INSTRUCTIONS TO FOLLOW -
Print each entry verbatim.

DATA SUPPLIED -

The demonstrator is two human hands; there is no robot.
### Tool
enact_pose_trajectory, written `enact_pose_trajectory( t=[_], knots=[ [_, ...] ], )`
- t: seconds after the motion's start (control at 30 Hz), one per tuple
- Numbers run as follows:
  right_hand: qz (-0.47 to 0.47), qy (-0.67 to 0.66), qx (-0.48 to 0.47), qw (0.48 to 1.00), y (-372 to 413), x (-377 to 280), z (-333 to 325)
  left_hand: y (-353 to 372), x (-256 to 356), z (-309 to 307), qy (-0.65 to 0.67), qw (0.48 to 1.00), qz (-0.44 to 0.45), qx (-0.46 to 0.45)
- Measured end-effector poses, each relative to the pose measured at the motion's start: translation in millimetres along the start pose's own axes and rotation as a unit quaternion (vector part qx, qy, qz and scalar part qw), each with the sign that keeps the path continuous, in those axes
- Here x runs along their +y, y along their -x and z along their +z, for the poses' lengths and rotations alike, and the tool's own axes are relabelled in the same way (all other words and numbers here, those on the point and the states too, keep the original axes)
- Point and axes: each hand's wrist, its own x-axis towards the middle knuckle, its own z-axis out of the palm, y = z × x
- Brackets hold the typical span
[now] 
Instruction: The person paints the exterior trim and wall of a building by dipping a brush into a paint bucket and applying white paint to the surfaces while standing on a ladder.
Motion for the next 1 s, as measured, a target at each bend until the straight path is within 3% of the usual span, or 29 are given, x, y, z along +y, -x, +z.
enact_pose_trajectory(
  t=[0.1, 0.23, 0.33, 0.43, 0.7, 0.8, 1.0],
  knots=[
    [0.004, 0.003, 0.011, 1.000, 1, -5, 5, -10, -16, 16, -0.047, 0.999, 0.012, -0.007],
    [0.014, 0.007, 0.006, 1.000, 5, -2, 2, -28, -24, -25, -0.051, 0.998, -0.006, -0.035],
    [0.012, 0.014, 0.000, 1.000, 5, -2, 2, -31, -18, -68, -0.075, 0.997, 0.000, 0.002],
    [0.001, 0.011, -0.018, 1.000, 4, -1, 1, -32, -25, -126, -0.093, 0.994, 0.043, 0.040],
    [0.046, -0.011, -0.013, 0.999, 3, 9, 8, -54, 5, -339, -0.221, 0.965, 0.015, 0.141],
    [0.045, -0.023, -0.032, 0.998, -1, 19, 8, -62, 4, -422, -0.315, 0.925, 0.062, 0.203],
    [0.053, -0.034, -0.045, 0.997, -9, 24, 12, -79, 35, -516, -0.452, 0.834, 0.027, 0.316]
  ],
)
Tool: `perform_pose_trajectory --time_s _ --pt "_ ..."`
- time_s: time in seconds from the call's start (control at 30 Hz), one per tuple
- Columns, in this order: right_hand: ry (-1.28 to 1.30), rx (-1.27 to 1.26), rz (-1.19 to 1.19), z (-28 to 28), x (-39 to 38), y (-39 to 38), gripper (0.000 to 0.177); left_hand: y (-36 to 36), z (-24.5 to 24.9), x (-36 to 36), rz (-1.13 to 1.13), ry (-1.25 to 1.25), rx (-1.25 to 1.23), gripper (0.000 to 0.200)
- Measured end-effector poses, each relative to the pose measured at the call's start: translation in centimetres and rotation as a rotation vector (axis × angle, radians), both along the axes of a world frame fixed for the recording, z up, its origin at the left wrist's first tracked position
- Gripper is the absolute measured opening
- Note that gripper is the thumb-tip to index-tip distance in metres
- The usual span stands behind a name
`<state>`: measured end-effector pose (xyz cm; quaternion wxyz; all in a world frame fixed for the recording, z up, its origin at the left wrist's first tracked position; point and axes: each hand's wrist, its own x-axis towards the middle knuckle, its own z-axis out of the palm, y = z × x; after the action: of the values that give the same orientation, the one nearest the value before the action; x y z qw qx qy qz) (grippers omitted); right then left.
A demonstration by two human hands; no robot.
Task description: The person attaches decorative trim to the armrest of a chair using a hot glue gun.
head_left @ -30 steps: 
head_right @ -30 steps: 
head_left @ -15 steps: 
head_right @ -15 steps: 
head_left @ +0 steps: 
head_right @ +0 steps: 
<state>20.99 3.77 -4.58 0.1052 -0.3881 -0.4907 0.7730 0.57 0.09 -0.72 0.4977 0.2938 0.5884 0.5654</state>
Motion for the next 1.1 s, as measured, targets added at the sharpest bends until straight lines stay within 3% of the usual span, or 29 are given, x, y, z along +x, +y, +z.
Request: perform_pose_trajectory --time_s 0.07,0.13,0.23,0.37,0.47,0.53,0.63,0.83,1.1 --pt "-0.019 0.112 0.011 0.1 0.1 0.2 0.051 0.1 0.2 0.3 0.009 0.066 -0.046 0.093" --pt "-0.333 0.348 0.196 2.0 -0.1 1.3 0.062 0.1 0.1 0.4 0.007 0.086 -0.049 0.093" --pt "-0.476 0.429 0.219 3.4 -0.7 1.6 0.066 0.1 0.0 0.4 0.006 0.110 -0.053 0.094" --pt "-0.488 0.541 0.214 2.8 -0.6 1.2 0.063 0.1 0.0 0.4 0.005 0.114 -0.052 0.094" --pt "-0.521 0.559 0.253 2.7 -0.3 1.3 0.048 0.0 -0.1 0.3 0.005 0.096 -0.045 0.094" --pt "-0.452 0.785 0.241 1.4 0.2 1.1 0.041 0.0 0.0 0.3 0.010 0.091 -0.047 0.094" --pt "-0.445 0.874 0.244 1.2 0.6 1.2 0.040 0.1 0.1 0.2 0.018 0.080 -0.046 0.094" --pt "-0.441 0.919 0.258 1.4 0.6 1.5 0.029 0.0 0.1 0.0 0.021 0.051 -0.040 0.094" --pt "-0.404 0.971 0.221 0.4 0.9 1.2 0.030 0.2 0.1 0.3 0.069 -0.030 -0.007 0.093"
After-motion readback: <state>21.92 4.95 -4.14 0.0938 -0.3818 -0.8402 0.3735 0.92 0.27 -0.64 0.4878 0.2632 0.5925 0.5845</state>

TASK OUTPUT -
The demonstrator is two human hands; there is no robot.
### Tool
enact_pose_trajectory, written `enact_pose_trajectory( t=[_], knots=[ [_, ...] ], )`
- t: seconds after the motion's start (control at 30 Hz), one per tuple
- Numbers run as follows:
  right_hand: qz (-0.47 to 0.47), qy (-0.67 to 0.66), qx (-0.48 to 0.47), qw (0.48 to 1.00), y (-372 to 413), x (-377 to 280), z (-333 to 325)
  left_hand: y (-353 to 372), x (-256 to 356), z (-309 to 307), qy (-0.65 to 0.67), qw (0.48 to 1.00), qz (-0.44 to 0.45), qx (-0.46 to 0.45)
- Measured end-effector poses, each relative to the pose measured at the motion's start: translation in millimetres along the start pose's own axes and rotation as a unit quaternion (vector part qx, qy, qz and scalar part qw), each with the sign that keeps the path continuous, in those axes
- Here x runs along their +y, y along their -x and z along their +z, for the poses' lengths and rotations alike, and the tool's own axes are relabelled in the same way (all other words and numbers here, those on the point and the states too, keep the original axes)
- Point and axes: each hand's wrist, its own x-axis towards the middle knuckle, its own z-axis out of the palm, y = z × x
- Brackets hold the typical span
[now] 
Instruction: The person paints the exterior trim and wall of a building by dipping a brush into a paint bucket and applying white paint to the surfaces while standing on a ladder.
Motion for the next 1 s, as measured, a target at each bend until the straight path is within 3% of the usual span, or 29 are given, x, y, z along +y, -x, +z.
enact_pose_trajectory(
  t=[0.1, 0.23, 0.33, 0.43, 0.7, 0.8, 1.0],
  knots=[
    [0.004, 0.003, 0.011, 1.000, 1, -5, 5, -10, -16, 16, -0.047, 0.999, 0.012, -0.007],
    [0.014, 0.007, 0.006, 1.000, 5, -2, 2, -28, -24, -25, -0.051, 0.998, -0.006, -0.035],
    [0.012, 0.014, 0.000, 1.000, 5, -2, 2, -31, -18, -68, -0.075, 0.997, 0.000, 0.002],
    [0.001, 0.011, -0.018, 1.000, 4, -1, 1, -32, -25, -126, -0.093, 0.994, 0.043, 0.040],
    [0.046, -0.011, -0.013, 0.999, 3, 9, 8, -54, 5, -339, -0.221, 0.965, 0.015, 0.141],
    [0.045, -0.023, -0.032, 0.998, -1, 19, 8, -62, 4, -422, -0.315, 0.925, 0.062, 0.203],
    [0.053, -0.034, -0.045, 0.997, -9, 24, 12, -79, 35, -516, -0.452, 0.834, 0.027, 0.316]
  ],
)
Tool: `perform_pose_trajectory --time_s _ --pt "_ ..."`
- time_s: time in seconds from the call's start (control at 30 Hz), one per tuple
- Columns, in this order: right_hand: ry (-1.28 to 1.30), rx (-1.27 to 1.26), rz (-1.19 to 1.19), z (-28 to 28), x (-39 to 38), y (-39 to 38), gripper (0.000 to 0.177); left_hand: y (-36 to 36), z (-24.5 to 24.9), x (-36 to 36), rz (-1.13 to 1.13), ry (-1.25 to 1.25), rx (-1.25 to 1.23), gripper (0.000 to 0.200)
- Measured end-effector poses, each relative to the pose measured at the call's start: translation in centimetres and rotation as a rotation vector (axis × angle, radians), both along the axes of a world frame fixed for the recording, z up, its origin at the left wrist's first tracked position
- Gripper is the absolute measured opening
- Note that gripper is the thumb-tip to index-tip distance in metres
- The usual span stands behind a name
`<state>`: measured end-effector pose (xyz cm; quaternion wxyz; all in a world frame fixed for the recording, z up, its origin at the left wrist's first tracked position; point and axes: each hand's wrist, its own x-axis towards the middle knuckle, its own z-axis out of the palm, y = z × x; after the action: of the values that give the same orientation, the one nearest the value before the action; x y z qw qx qy qz) (grippers omitted); right then left.
A demonstration by two human hands; no robot.
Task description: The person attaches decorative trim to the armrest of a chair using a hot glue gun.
head_left @ -30 steps: 
head_right @ -30 steps: 
head_left @ -15 steps: 
head_right @ -15 steps: 
head_left @ +0 steps: 
head_right @ +0 steps: 
<state>20.99 3.77 -4.58 0.1052 -0.3881 -0.4907 0.7730 0.57 0.09 -0.72 0.4977 0.2938 0.5884 0.5654</state>
Motion for the next 1.1 s, as measured, targets added at the sharpest bends until straight lines stay within 3% of the usual span, or 29 are given, x, y, z along +x, +y, +z.
Request: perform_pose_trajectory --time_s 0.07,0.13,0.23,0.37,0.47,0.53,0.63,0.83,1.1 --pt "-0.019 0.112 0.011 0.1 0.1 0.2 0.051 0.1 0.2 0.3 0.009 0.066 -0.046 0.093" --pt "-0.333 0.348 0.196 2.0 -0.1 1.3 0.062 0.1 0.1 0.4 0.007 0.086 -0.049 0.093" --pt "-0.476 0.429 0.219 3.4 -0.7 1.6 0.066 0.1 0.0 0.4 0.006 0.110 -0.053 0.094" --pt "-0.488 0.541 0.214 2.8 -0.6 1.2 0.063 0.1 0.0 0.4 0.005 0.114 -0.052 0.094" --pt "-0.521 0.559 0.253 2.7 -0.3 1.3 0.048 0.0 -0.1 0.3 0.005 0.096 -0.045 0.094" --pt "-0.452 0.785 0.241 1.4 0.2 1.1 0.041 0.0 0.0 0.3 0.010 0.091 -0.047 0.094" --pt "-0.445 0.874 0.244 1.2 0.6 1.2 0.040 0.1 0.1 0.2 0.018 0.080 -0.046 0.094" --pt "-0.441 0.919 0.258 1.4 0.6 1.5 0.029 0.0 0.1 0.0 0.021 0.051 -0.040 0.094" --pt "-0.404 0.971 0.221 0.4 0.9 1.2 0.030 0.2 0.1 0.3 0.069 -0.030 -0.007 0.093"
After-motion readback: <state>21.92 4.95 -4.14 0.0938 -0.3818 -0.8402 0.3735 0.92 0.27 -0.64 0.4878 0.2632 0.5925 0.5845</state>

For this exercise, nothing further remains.